Zwischendurch bespricht Schicker gemeinsam mit Geschäftsführer Wirtschaft Thomas Tebbich mehrmals die Europacup-Prämien der Spieler. Die diesbezügliche Verhandlung mit dem Mannschaftsrat um neun Uhr war der Beginn seines Bürotages, davor hat er von zuhause telefoniert. Zu Mittag wird das Testspiel vom Vorabend analysiert und die Teambuilding-Wanderung vom vergangenen Wochenende nachbesprochen. Letztere ist Tradition, in Schickers Büro hängen vergangene Gipfelsturm-Fotos, jeweils bedruckt mit den damals beschlossenen Saisonzielen.

Kaum Geheimnisse

Gute Nachricht aus dem Mail-Eingang: Otar Kiteishvilis Rot-Weiß-Rot-Card-Verlängerung ist da. Schlechte Nachricht vom STANDARD-Gast: Keine zwei Stunden nach Schickers Telefonat mit Straßburg haben "Voetbal International" und "L’Equipe" das Angebot der Franzosen vermeldet. Für den Sport-Geschäftsführer ist das zu akzeptieren, weil unvermeidbar: "Je weiter man in den Verhandlungen ist, desto mehr Gremien müssen informiert werden." Kontakte mit europäischen Spitzenklubs sind längst Normalität, sei es mit Atletico Madrid und Arsenal zwecks Leihgeschäften – oder auch, sagt Schicker, mit Bayern München. Nicht erschrecken, Bayern hat auch eine zweite Mannschaft.
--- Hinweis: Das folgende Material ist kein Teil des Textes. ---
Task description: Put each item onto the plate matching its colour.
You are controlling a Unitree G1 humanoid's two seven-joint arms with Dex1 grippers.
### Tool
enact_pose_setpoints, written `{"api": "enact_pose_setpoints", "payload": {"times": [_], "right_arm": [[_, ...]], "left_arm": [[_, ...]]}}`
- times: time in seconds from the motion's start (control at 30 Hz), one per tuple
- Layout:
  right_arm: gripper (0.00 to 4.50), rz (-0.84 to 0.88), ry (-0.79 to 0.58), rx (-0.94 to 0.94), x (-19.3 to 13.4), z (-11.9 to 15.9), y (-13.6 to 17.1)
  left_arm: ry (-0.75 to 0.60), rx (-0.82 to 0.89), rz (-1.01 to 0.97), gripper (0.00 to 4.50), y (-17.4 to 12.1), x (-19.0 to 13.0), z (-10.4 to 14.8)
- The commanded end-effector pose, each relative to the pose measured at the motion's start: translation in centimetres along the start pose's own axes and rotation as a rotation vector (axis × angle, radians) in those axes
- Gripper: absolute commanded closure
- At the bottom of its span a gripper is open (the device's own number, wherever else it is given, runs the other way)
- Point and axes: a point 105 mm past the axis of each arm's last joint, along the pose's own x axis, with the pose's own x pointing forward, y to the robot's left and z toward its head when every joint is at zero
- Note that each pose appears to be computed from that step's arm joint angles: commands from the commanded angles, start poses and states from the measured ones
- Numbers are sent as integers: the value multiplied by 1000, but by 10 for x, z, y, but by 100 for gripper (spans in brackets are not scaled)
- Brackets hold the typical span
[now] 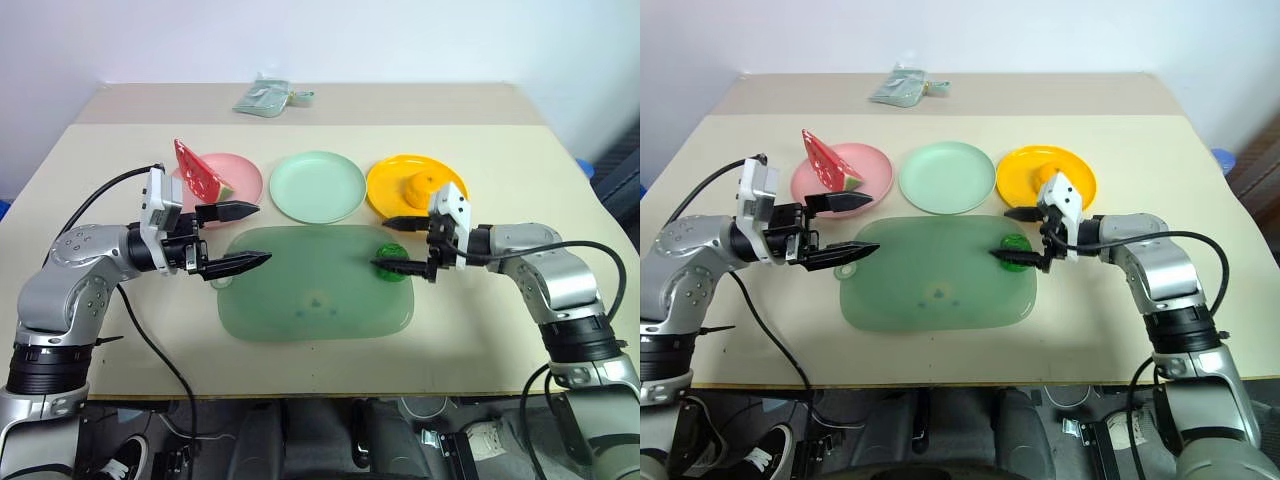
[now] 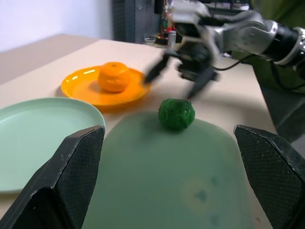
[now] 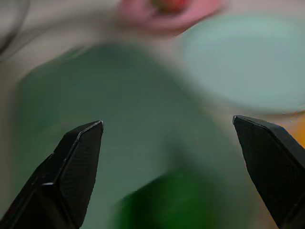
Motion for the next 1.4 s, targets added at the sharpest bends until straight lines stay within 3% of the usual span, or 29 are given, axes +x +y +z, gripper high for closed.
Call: {"api": "enact_pose_setpoints", "payload": {"times": [0.03,0.2,0.37,0.47,0.53,0.67,0.8,0.93,1.07,1.2,1.33,1.4], "right_arm": [[4,20,58,-86,-8,-2,6],[4,-52,179,-121,-9,-31,-7],[4,-49,175,-98,-2,-40,-10],[83,-48,143,-75,1,-33,-12],[162,-64,110,-101,4,-23,-14],[162,-113,-62,-87,18,17,-26],[162,-166,-159,-104,54,48,-36],[162,-321,-128,-191,100,59,-60],[162,-394,-152,-237,127,71,-69],[162,-398,-110,-187,140,57,-73],[2,-407,-113,-135,137,48,-78],[2,-440,-188,-131,126,59,-84]], "left_arm": [[-20,34,-12,0,-2,-1,7],[-16,38,-22,0,-3,1,3],[-2,58,-26,0,-2,1,-2],[-10,66,-19,0,-1,0,-1],[-10,65,-16,0,0,-2,-1],[-23,58,10,0,2,-5,-1],[-39,59,81,0,12,-5,-2],[-76,79,139,0,17,-5,-2],[-13,102,181,0,21,-5,-18],[-24,107,185,0,19,-4,-15],[-12,121,181,0,16,-6,-16],[-10,120,180,0,16,-8,-17]]}}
Schicker regelt sein Tagesgeschäft mit einer schlichten Nonchalance, dass man glauben könnte, er managt einen Eissalon in der Wintersaison. Termin ist Termin, ob es der Werbeclip für einen Vereinspartner oder die Millionenverhandlung ist. Man bekommt nicht den Eindruck, dass sein Puls je dreistellig wird. Schicker ist der Fokuspunkt der ganzen Sturm-Geschäftsstelle, zwischenzeitlich stehen fünf Menschen in seinem Büro, aber dieser 37-Jährige sitzt einfach da und macht seine Hackn. Für viele Menschen ist ihr Job eine Selbstverständlichkeit, bei einem Millionenjongleur wie Schicker fällt es auf.

Vom ersten Emegha-Transfervertrag bis zu der schlussendlich am Samstag erfolgten Transfer-Bekanntgabe sind es noch ein paar Mails. Entwürfe werden hin- und hergeschickt, letzte Details geklärt. Parallel einigt sich Straßburg mit Emeghas Management, Schicker plant da längst die nächsten Schritte. Von zwei Teamscouts bestellt er für den nächsten Morgen die aufgefrischte Liste potenzieller Stürmer-Neuzugänge. Mag sein, dass sich dieser Kreislauf kommendes Jahr wiederholt – und Schicker seinen Klub en passant wieder ein paar Millionen Euro reicher gemacht hat. (Martin Schauhuber, 23.7.2023)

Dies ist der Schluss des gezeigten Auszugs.